● Task statement
Transcribe every record in full, keeping it exactly the same.

● Data for analysis
──────────────────────────────

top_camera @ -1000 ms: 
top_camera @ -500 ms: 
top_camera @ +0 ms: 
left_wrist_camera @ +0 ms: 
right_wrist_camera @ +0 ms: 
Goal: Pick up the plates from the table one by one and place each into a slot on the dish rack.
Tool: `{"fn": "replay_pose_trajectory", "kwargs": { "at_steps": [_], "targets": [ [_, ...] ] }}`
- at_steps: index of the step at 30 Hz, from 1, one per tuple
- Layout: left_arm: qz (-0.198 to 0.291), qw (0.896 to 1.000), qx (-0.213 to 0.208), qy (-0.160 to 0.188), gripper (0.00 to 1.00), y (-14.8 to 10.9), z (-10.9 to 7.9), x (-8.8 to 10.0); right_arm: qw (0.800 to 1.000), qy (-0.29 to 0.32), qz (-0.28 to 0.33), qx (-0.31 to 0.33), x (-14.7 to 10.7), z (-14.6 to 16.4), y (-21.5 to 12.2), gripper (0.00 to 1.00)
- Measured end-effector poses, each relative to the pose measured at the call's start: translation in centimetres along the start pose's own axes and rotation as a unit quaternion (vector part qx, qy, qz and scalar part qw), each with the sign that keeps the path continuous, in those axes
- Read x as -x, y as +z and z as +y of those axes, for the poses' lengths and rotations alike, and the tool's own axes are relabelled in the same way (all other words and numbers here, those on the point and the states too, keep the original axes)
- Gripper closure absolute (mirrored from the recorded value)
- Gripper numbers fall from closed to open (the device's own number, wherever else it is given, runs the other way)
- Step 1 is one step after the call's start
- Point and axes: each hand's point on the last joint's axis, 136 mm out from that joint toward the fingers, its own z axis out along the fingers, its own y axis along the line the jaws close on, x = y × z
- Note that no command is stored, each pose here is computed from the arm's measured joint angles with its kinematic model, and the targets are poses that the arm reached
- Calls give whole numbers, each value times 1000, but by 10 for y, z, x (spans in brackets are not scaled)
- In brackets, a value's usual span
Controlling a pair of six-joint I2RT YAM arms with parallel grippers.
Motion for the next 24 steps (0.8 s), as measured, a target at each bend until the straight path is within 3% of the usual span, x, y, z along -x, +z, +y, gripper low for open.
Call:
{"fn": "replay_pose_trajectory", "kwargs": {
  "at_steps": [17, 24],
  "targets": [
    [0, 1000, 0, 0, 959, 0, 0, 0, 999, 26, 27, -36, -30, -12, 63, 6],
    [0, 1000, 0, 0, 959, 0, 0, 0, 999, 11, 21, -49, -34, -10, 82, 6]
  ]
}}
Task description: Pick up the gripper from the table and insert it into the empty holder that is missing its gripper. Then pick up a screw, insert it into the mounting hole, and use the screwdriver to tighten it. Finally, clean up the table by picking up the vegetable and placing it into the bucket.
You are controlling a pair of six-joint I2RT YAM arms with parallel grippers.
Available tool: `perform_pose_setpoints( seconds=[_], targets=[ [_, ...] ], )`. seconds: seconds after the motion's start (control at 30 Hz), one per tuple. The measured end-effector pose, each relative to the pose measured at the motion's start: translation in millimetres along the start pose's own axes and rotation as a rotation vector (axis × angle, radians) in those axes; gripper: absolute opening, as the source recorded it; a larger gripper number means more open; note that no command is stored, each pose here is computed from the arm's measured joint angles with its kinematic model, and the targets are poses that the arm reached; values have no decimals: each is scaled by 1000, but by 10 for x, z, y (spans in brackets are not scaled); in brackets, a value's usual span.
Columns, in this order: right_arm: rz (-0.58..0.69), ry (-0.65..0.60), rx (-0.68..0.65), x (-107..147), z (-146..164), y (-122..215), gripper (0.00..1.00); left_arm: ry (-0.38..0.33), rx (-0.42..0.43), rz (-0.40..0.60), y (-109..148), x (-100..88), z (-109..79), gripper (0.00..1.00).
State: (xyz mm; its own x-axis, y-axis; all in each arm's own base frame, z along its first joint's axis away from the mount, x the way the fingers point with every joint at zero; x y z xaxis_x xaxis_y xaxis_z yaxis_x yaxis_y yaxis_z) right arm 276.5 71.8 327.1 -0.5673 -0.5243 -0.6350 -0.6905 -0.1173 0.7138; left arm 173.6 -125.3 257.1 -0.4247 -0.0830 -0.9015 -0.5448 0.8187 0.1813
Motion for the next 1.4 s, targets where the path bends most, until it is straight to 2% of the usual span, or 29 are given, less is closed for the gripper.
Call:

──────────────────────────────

● Output for this exercise
top_camera @ -1000 ms: 
top_camera @ -500 ms: 
top_camera @ +0 ms: 
left_wrist_camera @ +0 ms: 
right_wrist_camera @ +0 ms: 
Goal: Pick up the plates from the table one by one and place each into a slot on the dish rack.
Tool: `{"fn": "replay_pose_trajectory", "kwargs": { "at_steps": [_], "targets": [ [_, ...] ] }}`
- at_steps: index of the step at 30 Hz, from 1, one per tuple
- Layout: left_arm: qz (-0.198 to 0.291), qw (0.896 to 1.000), qx (-0.213 to 0.208), qy (-0.160 to 0.188), gripper (0.00 to 1.00), y (-14.8 to 10.9), z (-10.9 to 7.9), x (-8.8 to 10.0); right_arm: qw (0.800 to 1.000), qy (-0.29 to 0.32), qz (-0.28 to 0.33), qx (-0.31 to 0.33), x (-14.7 to 10.7), z (-14.6 to 16.4), y (-21.5 to 12.2), gripper (0.00 to 1.00)
- Measured end-effector poses, each relative to the pose measured at the call's start: translation in centimetres along the start pose's own axes and rotation as a unit quaternion (vector part qx, qy, qz and scalar part qw), each with the sign that keeps the path continuous, in those axes
- Read x as -x, y as +z and z as +y of those axes, for the poses' lengths and rotations alike, and the tool's own axes are relabelled in the same way (all other words and numbers here, those on the point and the states too, keep the original axes)
- Gripper closure absolute (mirrored from the recorded value)
- Gripper numbers fall from closed to open (the device's own number, wherever else it is given, runs the other way)
- Step 1 is one step after the call's start
- Point and axes: each hand's point on the last joint's axis, 136 mm out from that joint toward the fingers, its own z axis out along the fingers, its own y axis along the line the jaws close on, x = y × z
- Note that no command is stored, each pose here is computed from the arm's measured joint angles with its kinematic model, and the targets are poses that the arm reached
- Calls give whole numbers, each value times 1000, but by 10 for y, z, x (spans in brackets are not scaled)
- In brackets, a value's usual span
Controlling a pair of six-joint I2RT YAM arms with parallel grippers.
Motion for the next 24 steps (0.8 s), as measured, a target at each bend until the straight path is within 3% of the usual span, x, y, z along -x, +z, +y, gripper low for open.
Call:
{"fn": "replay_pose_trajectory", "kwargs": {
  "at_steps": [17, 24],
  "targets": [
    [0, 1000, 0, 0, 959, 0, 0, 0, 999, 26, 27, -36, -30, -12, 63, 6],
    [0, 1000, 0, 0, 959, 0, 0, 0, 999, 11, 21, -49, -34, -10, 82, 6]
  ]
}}
Task description: Pick up the gripper from the table and insert it into the empty holder that is missing its gripper. Then pick up a screw, insert it into the mounting hole, and use the screwdriver to tighten it. Finally, clean up the table by picking up the vegetable and placing it into the bucket.
You are controlling a pair of six-joint I2RT YAM arms with parallel grippers.
Available tool: `perform_pose_setpoints( seconds=[_], targets=[ [_, ...] ], )`. seconds: seconds after the motion's start (control at 30 Hz), one per tuple. The measured end-effector pose, each relative to the pose measured at the motion's start: translation in millimetres along the start pose's own axes and rotation as a rotation vector (axis × angle, radians) in those axes; gripper: absolute opening, as the source recorded it; a larger gripper number means more open; note that no command is stored, each pose here is computed from the arm's measured joint angles with its kinematic model, and the targets are poses that the arm reached; values have no decimals: each is scaled by 1000, but by 10 for x, z, y (spans in brackets are not scaled); in brackets, a value's usual span.
Columns, in this order: right_arm: rz (-0.58..0.69), ry (-0.65..0.60), rx (-0.68..0.65), x (-107..147), z (-146..164), y (-122..215), gripper (0.00..1.00); left_arm: ry (-0.38..0.33), rx (-0.42..0.43), rz (-0.40..0.60), y (-109..148), x (-100..88), z (-109..79), gripper (0.00..1.00).
State: (xyz mm; its own x-axis, y-axis; all in each arm's own base frame, z along its first joint's axis away from the mount, x the way the fingers point with every joint at zero; x y z xaxis_x xaxis_y xaxis_z yaxis_x yaxis_y yaxis_z) right arm 276.5 71.8 327.1 -0.5673 -0.5243 -0.6350 -0.6905 -0.1173 0.7138; left arm 173.6 -125.3 257.1 -0.4247 -0.0830 -0.9015 -0.5448 0.8187 0.1813
Motion for the next 1.4 s, targets where the path bends most, until it is straight to 2% of the usual span, or 29 are given, less is closed for the gripper.
Call:

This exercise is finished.